Sen. Heather Somers, R-Groton, speaks during a press conference on April 12, 2023 Credit: Hugh McQuaid / CTNewsJunkie

“We have a statute in place and as a legislature, the way that statute is written, we’ve given some of our power to the Board of Pardons and Paroles, that clearly people feel we should not have given to them — at least some folks,” Winfield said. “What we do as a legislature is pass new policy if that is the case.”

Sen. Heather Somers, a Groton Republican who thanked Lamont for taking the “bold decision” to remove Giles as chair, read a lengthy list of crimes including murders for which the board had granted commutations.

“I give you those as highlights. Those are just a few. There’s 71 of them that we did last year,” Somers said. “My question in all this is where were the victims’ families? Where was the opportunity for us as a legislature for us to say this is the right thing to do?”

Sen. Stephen Harding, R-Brookfield, argued that Wednesday’s vote was a referendum both on Giles and the direction the board had taken during his tenure as chairman.

“Frankly, by the direction this board has gone under the past two years and under the leadership of Mr. Giles, I would argue that we can not vote for this renomination and say that we stand with the victims at the same time,” Harding said. 

During his remarks, Winfield defended Giles as having done what the state had asked of him even if his methods could have been more transparent. 

“This is about Carleton Giles, who has been the chair of this board, who has followed the law and who has done the things asked,” he said. “We asked him to come up with a policy. They stopped doing what they were doing and came up with a policy.” 

Senate Republicans have been objecting to the increase in commutation since early March and on Wednesday they staged a morning press conference to oppose the renominations in the state Capitol’s Hall of Flags with Audrey Carlson, a Newington mother whose daughter Elizabeth was murdered in 2002.

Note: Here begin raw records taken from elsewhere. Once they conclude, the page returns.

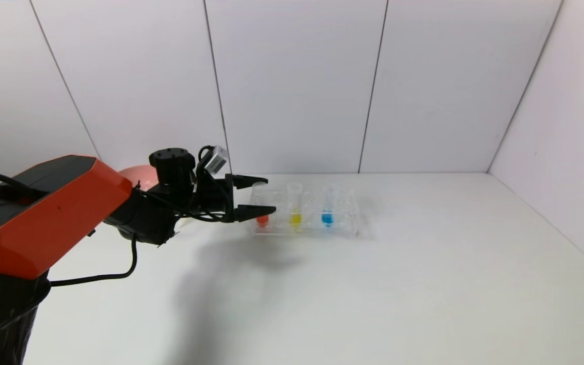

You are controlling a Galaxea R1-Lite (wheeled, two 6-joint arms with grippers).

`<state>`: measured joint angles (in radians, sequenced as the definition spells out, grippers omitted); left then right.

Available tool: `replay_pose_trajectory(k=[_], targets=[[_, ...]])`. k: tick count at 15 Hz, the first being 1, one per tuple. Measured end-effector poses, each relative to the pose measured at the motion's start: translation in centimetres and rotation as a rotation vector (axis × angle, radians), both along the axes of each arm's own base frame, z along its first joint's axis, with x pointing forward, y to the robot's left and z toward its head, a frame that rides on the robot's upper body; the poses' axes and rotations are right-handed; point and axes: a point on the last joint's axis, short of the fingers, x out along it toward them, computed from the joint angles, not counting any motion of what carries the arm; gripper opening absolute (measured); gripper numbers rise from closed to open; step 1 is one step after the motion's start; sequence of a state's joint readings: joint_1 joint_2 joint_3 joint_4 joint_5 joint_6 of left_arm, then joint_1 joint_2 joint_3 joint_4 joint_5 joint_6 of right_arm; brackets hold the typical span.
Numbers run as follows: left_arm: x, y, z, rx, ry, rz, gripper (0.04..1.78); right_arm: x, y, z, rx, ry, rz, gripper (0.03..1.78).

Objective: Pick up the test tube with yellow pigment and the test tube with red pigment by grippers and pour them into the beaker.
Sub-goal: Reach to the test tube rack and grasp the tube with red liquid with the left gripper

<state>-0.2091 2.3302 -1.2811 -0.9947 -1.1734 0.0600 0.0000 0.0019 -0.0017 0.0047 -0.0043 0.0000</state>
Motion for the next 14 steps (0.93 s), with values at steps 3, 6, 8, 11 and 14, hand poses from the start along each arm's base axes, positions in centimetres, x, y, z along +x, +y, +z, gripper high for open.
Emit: replay_pose_trajectory(k=[3,6,8,11,14], targets=[[0.3,-0.1,0.0,-0.009,0.028,-0.001,1.76,0.0,0.0,0.0,0.0,0.0,0.0,0.11],[0.6,-0.2,-0.2,-0.01,0.027,-0.003,1.76,0.0,0.0,0.0,0.0,0.0,0.0,0.11],[0.7,-0.3,-0.6,-0.009,0.03,-0.005,1.76,0.0,0.0,0.0,0.0,0.0,0.0,0.11],[1.0,-0.4,-0.9,-0.008,0.034,-0.006,1.76,0.0,0.0,0.0,0.0,0.0,0.0,0.11],[1.1,-0.4,-1.1,-0.008,0.036,-0.006,1.73,0.0,0.0,0.0,0.0,0.0,0.0,0.11]])
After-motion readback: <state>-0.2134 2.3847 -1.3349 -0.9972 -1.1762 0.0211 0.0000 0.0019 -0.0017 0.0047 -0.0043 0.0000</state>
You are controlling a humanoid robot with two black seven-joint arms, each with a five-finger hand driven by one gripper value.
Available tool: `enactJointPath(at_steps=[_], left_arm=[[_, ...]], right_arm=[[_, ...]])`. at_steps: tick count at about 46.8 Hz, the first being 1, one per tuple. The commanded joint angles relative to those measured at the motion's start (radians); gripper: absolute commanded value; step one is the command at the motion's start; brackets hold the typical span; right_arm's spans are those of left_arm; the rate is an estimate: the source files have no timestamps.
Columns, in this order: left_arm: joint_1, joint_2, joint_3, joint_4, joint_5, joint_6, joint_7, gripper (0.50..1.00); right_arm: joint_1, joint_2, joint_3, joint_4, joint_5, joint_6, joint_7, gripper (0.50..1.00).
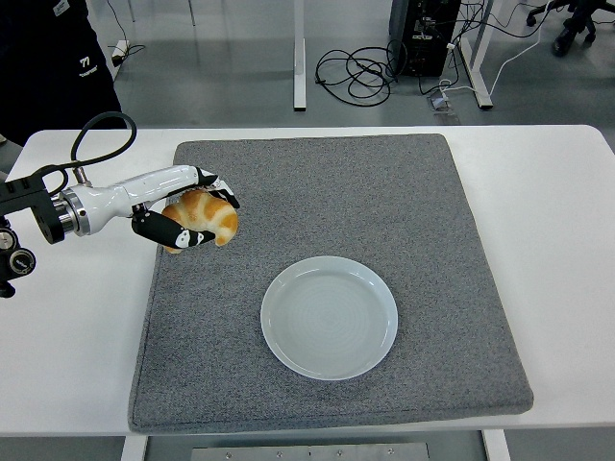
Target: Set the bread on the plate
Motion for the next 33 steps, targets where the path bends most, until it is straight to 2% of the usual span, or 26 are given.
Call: enactJointPath(at_steps=[1,13,24,33], left_arm=[[0.0,0.003,0.001,0.0,-0.002,0.0,0.002,0.5],[-0.043,0.012,0.001,0.001,0.0,-0.008,0.002,0.5],[-0.138,-0.003,0.001,0.001,0.001,-0.071,0.018,0.5],[-0.182,-0.062,0.0,0.001,0.0,-0.075,0.063,0.5]], right_arm=[[0.0,0.0,0.0,0.0,0.0,0.0,0.0,1.0],[-0.002,0.0,-0.001,0.0,0.0,0.0,0.0,1.0],[-0.002,0.0,-0.001,0.0,0.0,0.0,0.002,1.0],[-0.002,0.0,0.0,0.0,0.0,0.0,0.002,1.0]])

Audrey Carlson during a press conference Credit: Hugh McQuaid / CTNewsJunkie

“I would really like to have [commutations] halted and have a new set of eyes, ears and hearts that will be directed on making things right and just,” Carlson said. “I would never want to wish what we are going through on any of you.”

Earlier this week, the governor suggested that the board should “take a pause” while lawmakers and stakeholders conduct a planned meeting to evaluate the commutation program going forward. 

On Wednesday, his chief spokesman, Adam Joseph, said that discussion would take place in the next two weeks, before the next scheduled meeting of the Board of Pardons and Paroles and would determine if the board’s process could be improved to ensure commutations balance second chance policies with victims’ perspectives and public safety. 

“Connecticut remains one of the safest states in the nation. To suggest otherwise ignores the facts and ignores reality,” Joseph said. “The Governor has nominated highly qualified, experienced, and respected individuals to serve on the Board of Pardons and Paroles and it is why many of the Senate Republicans voted yes on these nominees in committee.”